• [Exercise directions] Set down the entries below exactly as written.

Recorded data
____
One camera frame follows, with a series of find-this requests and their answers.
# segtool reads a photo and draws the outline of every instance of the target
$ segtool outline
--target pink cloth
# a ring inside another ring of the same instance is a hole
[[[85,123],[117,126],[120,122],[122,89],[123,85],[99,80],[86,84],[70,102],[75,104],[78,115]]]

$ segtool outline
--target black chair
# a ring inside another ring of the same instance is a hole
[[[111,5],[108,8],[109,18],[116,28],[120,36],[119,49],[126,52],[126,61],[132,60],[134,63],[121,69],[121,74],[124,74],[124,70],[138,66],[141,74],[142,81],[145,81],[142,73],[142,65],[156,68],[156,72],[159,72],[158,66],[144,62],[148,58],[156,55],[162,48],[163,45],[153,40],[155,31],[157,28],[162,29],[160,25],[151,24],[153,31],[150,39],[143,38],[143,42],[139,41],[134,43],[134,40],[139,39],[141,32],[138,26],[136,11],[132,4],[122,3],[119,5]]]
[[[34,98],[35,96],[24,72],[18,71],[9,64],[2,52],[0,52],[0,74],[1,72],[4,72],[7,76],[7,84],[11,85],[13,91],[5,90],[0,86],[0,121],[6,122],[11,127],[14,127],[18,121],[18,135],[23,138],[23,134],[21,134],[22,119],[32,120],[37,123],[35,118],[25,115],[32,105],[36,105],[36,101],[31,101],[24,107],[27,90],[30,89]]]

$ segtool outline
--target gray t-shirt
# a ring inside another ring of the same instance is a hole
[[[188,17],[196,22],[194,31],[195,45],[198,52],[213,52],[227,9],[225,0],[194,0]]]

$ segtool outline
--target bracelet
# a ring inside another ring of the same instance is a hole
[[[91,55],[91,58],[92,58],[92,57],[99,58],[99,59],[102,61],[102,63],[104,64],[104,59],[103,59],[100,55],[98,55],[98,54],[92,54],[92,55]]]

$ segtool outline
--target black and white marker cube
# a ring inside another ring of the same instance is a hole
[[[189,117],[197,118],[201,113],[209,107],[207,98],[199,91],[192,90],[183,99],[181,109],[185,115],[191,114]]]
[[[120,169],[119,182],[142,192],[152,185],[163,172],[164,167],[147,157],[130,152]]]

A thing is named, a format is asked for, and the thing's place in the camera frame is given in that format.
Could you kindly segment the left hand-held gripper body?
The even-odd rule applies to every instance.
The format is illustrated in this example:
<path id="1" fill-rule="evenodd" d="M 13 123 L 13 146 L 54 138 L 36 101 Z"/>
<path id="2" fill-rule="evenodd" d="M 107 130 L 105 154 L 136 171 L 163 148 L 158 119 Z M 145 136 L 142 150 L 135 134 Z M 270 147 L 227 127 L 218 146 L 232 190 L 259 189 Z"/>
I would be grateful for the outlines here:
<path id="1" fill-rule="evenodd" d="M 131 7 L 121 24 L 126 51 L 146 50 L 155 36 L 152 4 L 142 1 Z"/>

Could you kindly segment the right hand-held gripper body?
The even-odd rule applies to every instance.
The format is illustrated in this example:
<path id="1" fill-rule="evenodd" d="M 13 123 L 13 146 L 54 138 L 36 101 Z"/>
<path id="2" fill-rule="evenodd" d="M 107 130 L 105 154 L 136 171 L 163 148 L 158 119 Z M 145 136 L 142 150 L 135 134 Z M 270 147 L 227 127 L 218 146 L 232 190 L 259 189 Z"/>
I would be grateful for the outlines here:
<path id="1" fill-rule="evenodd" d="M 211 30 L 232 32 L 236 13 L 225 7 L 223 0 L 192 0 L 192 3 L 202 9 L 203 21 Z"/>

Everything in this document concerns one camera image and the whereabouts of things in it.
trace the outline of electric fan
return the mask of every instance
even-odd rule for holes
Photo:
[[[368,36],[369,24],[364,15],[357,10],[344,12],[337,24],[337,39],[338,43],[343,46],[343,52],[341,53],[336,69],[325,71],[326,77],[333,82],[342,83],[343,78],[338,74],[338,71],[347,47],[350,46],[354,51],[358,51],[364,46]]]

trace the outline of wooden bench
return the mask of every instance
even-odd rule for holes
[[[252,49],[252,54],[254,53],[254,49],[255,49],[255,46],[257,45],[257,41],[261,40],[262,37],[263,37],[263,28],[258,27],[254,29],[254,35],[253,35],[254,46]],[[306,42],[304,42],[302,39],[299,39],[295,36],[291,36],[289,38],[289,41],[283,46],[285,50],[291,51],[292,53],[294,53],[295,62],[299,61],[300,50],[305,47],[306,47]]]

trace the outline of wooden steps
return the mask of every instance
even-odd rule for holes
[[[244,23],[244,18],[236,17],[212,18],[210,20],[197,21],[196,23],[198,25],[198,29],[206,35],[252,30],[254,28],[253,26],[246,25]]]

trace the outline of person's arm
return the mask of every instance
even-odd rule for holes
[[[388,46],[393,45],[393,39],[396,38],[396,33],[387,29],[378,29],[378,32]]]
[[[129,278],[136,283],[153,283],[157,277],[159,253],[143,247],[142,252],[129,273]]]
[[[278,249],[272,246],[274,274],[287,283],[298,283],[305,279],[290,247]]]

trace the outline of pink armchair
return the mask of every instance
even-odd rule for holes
____
• [Solution for this problem]
One camera frame follows, with a series of find-this requests and their answers.
# segtool reads a photo and draws the outline of every instance of the target
$ segtool outline
--target pink cloth
# a ring inside another ring of the same instance is a hole
[[[85,123],[117,126],[120,122],[122,89],[123,85],[99,80],[86,84],[70,102],[75,104],[78,115]]]

$ segtool outline
--target black chair
# a ring inside another ring of the same instance is a hole
[[[111,5],[108,8],[109,18],[116,28],[120,36],[119,49],[126,52],[126,61],[132,60],[134,63],[121,69],[121,74],[124,74],[124,70],[138,66],[141,74],[142,81],[145,81],[142,73],[142,65],[156,68],[156,72],[159,72],[158,66],[144,62],[148,58],[156,55],[162,48],[163,45],[153,40],[155,31],[157,28],[162,29],[160,25],[151,24],[153,31],[150,39],[143,38],[143,42],[139,41],[134,43],[134,40],[139,39],[141,32],[138,26],[136,11],[132,4],[122,3],[119,5]]]
[[[34,98],[35,96],[24,72],[18,71],[9,64],[2,52],[0,52],[0,74],[1,72],[4,72],[7,76],[7,84],[11,85],[13,91],[5,90],[0,86],[0,121],[6,122],[11,127],[14,127],[18,121],[18,135],[23,138],[23,134],[21,134],[22,119],[32,120],[37,123],[35,118],[25,115],[32,105],[36,105],[36,101],[31,101],[24,107],[27,90],[30,89]]]

$ segtool outline
--target gray t-shirt
# a ring inside another ring of the same instance is a hole
[[[188,17],[196,22],[194,31],[195,45],[198,52],[213,52],[227,9],[225,0],[194,0]]]

$ segtool outline
--target bracelet
# a ring inside another ring of the same instance is a hole
[[[91,55],[91,58],[92,58],[92,57],[99,58],[99,59],[102,61],[102,63],[104,64],[104,59],[103,59],[100,55],[98,55],[98,54],[92,54],[92,55]]]

$ segtool outline
--target black and white marker cube
# a ring inside another ring of the same instance is a hole
[[[189,117],[197,118],[201,113],[209,107],[207,98],[199,91],[192,90],[183,99],[181,109],[185,115],[191,114]]]
[[[120,169],[119,182],[142,192],[152,185],[163,172],[164,167],[147,157],[130,152]]]

A thing is named, a format is asked for, and the thing's place in the camera frame is given in that format.
Could you kindly segment the left hand-held gripper body?
The even-odd rule applies to every instance.
The format is illustrated in this example:
<path id="1" fill-rule="evenodd" d="M 13 123 L 13 146 L 54 138 L 36 101 Z"/>
<path id="2" fill-rule="evenodd" d="M 107 130 L 105 154 L 136 171 L 163 148 L 158 119 Z M 145 136 L 142 150 L 135 134 Z M 270 147 L 227 127 L 218 146 L 232 190 L 259 189 Z"/>
I would be grateful for the outlines here:
<path id="1" fill-rule="evenodd" d="M 131 7 L 121 24 L 126 51 L 146 50 L 155 36 L 152 4 L 142 1 Z"/>

Could you kindly segment the right hand-held gripper body?
The even-odd rule applies to every instance.
The format is illustrated in this example:
<path id="1" fill-rule="evenodd" d="M 13 123 L 13 146 L 54 138 L 36 101 Z"/>
<path id="2" fill-rule="evenodd" d="M 107 130 L 105 154 L 136 171 L 163 148 L 158 119 Z M 145 136 L 142 150 L 135 134 Z M 270 147 L 227 127 L 218 146 L 232 190 L 259 189 Z"/>
I would be grateful for the outlines here:
<path id="1" fill-rule="evenodd" d="M 211 30 L 232 32 L 236 13 L 225 7 L 223 0 L 192 0 L 192 3 L 202 9 L 203 21 Z"/>

Everything in this document concerns one camera image and the whereabouts of things in it.
trace the outline of electric fan
return the mask of every instance
even-odd rule for holes
Photo:
[[[368,36],[369,24],[364,15],[357,10],[344,12],[337,24],[337,39],[338,43],[343,46],[343,52],[341,53],[336,69],[325,71],[326,77],[333,82],[342,83],[343,78],[338,74],[338,71],[347,47],[350,46],[354,51],[358,51],[364,46]]]

trace the outline of wooden bench
return the mask of every instance
even-odd rule for holes
[[[252,49],[252,54],[254,53],[254,49],[255,49],[255,46],[257,45],[257,41],[261,40],[262,37],[263,37],[263,28],[258,27],[254,29],[254,35],[253,35],[254,46]],[[306,42],[304,42],[302,39],[299,39],[295,36],[291,36],[289,38],[289,41],[283,46],[285,50],[291,51],[292,53],[294,53],[295,62],[299,61],[300,50],[305,47],[306,47]]]

trace the outline of wooden steps
return the mask of every instance
even-odd rule for holes
[[[244,23],[244,18],[236,17],[212,18],[210,20],[197,21],[196,23],[198,25],[198,29],[206,35],[252,30],[254,28],[253,26],[246,25]]]

trace the outline of person's arm
return the mask of every instance
even-odd rule for holes
[[[388,46],[393,45],[393,39],[396,38],[396,33],[387,29],[378,29],[378,32]]]
[[[129,278],[136,283],[153,283],[157,277],[159,253],[143,247],[142,252],[129,273]]]
[[[278,249],[272,246],[274,274],[287,283],[298,283],[305,279],[290,247]]]

trace the outline of pink armchair
return the mask of every instance
even-odd rule for holes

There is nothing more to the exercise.